Tucker: BOW-CHICKA-BOW-WOW
DAMNIT TUCKER/STUNNER!/
Tucker: (weakly) Fuck you.
"Caboose, What the Fuck man, are you sure about this?" I mean this thing is an alien that we no absolutely nothing about. Probably carnivorous considering that jaw of his.
"Absolutely. He has not tried to bite me at all."
HONK.
"Since he bit me the first time," Caboose admitted. Definitely carnivorous. Nice job on that one retard.
"Yeah, that was hilarious." Andy was laughing his ass off.
"I think I might need a tetanus shot." No, it's a rabies shot; you get tetanus shots for cuts on rusty metal, such as the bullets in my gun…and I think a rabies shot is the LEAST of your worries idiot.
But, that was right about the time…"WHOA! What is that stench? Is a skunk juggling old yogurt?" Tucker showed up. "It smells like infected cheese on a hot plate. Did you eat and then throw up a can of trash?"
HONK
"That's exactly what he said right before he bit me." Ok, note to self: avoid talking about stenches.
So Tex asks me, "Do you understand what this thing's saying?"
Yeah, like I can understand…hey, wait. I think I got something. "Wait, I think I'm hearing a pattern here. I think blarghs come after honks."
HONK.
"Or vise versa." Ok, maybe not.
"I think…I think blargh means me…or…apples." Uh…yeah, sure Caboose. Highly unlikely its either. "Guys! Apples must be the name of his cat. Quick, quick, is Apples stuck in a tree?"
HONK
"I will call the fire department." And I think it's more likely that he would EAT a cat…or at least CAUSE it to be up a tree.
So, trying to be
smart, I ask it. "Mr. Huge Alien, do you understand what we are
saying?" To which I get this response:
BLAARRRRRRRRGHHHHHH!
Uh……yeah. "I have no idea if that means yes or no."
"Totally blows away your 'vice versa' theory. Sorry." It was blown away WELL before he said that. So then Tucker decides to offer his own opinion to me and Tex…and by offer his opinion. I mean:
"You two are retarded", insulting us. "You're never gonna figure out what he's saying by experimentation, give it up."
"You don't know that." But then again….he's probably right…unfortunately.

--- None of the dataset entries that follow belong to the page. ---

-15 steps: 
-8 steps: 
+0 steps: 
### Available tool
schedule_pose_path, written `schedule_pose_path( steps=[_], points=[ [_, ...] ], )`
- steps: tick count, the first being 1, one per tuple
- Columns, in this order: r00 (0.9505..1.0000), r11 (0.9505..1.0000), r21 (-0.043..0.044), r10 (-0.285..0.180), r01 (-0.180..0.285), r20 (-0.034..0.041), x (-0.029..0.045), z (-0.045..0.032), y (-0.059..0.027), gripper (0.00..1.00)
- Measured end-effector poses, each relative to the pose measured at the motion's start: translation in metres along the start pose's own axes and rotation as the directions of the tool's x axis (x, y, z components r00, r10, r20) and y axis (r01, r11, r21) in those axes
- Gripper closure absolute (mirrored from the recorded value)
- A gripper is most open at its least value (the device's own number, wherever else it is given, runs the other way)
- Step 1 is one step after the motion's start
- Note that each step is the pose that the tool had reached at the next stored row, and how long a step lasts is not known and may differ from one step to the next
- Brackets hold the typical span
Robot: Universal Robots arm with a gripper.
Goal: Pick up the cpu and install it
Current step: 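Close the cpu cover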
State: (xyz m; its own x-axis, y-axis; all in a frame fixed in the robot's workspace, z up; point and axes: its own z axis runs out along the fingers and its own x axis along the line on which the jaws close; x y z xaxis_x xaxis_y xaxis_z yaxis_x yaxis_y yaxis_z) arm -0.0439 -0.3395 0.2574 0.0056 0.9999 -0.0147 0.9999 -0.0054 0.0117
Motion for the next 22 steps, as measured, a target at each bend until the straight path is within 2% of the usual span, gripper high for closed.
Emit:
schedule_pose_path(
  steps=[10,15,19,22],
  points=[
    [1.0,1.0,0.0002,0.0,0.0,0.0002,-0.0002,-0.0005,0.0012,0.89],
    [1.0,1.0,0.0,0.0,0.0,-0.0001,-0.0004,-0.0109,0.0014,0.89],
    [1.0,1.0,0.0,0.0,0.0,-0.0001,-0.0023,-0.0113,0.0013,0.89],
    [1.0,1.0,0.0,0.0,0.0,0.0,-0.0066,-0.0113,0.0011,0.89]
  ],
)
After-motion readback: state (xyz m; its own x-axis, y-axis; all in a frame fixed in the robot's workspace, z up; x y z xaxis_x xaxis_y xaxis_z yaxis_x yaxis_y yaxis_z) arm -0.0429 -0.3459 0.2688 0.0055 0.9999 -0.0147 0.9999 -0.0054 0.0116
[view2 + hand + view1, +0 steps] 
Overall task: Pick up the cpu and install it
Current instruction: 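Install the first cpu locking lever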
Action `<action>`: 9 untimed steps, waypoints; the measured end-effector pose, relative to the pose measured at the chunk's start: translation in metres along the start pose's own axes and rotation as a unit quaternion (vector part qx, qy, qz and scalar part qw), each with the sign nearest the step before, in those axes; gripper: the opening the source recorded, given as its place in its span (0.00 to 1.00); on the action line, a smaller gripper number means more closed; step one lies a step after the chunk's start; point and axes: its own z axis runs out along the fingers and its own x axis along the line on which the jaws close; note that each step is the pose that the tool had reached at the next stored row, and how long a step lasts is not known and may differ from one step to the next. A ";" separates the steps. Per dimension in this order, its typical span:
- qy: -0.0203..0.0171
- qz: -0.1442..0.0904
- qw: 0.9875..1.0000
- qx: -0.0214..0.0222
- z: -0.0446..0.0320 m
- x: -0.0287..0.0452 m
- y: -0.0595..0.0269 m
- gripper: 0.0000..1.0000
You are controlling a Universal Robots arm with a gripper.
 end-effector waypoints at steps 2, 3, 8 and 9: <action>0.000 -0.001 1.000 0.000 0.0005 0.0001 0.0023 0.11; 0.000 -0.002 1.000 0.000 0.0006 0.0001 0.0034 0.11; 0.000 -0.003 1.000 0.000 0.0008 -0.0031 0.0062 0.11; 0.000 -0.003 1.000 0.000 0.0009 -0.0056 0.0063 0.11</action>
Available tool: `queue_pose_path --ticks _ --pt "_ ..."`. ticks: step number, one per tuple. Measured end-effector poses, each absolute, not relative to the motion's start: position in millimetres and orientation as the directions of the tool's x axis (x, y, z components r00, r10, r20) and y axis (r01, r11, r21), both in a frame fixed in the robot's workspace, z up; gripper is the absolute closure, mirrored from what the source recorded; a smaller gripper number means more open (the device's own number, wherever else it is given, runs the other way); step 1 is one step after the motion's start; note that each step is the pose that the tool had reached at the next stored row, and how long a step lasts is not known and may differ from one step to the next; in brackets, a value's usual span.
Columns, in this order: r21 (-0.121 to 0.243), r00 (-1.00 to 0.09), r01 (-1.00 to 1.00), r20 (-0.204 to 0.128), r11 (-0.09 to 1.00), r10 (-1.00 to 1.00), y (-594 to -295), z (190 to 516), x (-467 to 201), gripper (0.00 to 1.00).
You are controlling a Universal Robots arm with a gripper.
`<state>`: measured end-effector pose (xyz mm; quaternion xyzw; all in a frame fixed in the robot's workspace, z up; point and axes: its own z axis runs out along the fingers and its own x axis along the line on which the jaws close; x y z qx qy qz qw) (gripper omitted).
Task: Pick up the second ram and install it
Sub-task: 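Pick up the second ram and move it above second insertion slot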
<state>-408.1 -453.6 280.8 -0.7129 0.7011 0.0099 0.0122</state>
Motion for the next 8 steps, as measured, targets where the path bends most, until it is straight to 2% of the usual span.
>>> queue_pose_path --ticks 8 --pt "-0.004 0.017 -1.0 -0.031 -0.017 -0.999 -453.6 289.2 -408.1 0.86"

"You don't even know how they talk. What if their language isn't entirely verbal. It could be telepathic…or via smells, ew." Interesting suggestion. But, so do you asshole.
"Well, if it's via smells then you should be fluent in the language already…jackass." Yeah, that's such a burn.
HONK.
"Oh shut up, you're not helping." Stupid alien…
"Wait! I think Tucker might be right. I think he might be saying things telepathically. I just heard something in my head." Wait , Tucker might be right about the telepathy….something doesn't smell right about that…and not the alien.
"Huh? What was it?"
"It was a voice…saying…Blargh blargh blargh honk honk." Oh….figures.
"That wasn't in your head Caboose. He just said it. You're just so dumb, you're lagged a few seconds behind us. By the time your brain has figured out what it's heard, it feels like it's already happened." Then he stares at me. Not saying anything for like 10 seconds, and then completely proves my point.
"……That's not true, WAIT!!! I hear something else in my head. It must be Apples, trying to communicate with me. QUICK! Tucker! Get a ladder." Yeah….I'm just gonna go stand over there now.
A/N: That episode took so long to do because I couldn't figure out any decent dialogue. So this will probably be the worst chapter…..stupid alien.
Flames will be used to burn this chapter alive. Because that's how I felt about writing the transcription for this episode.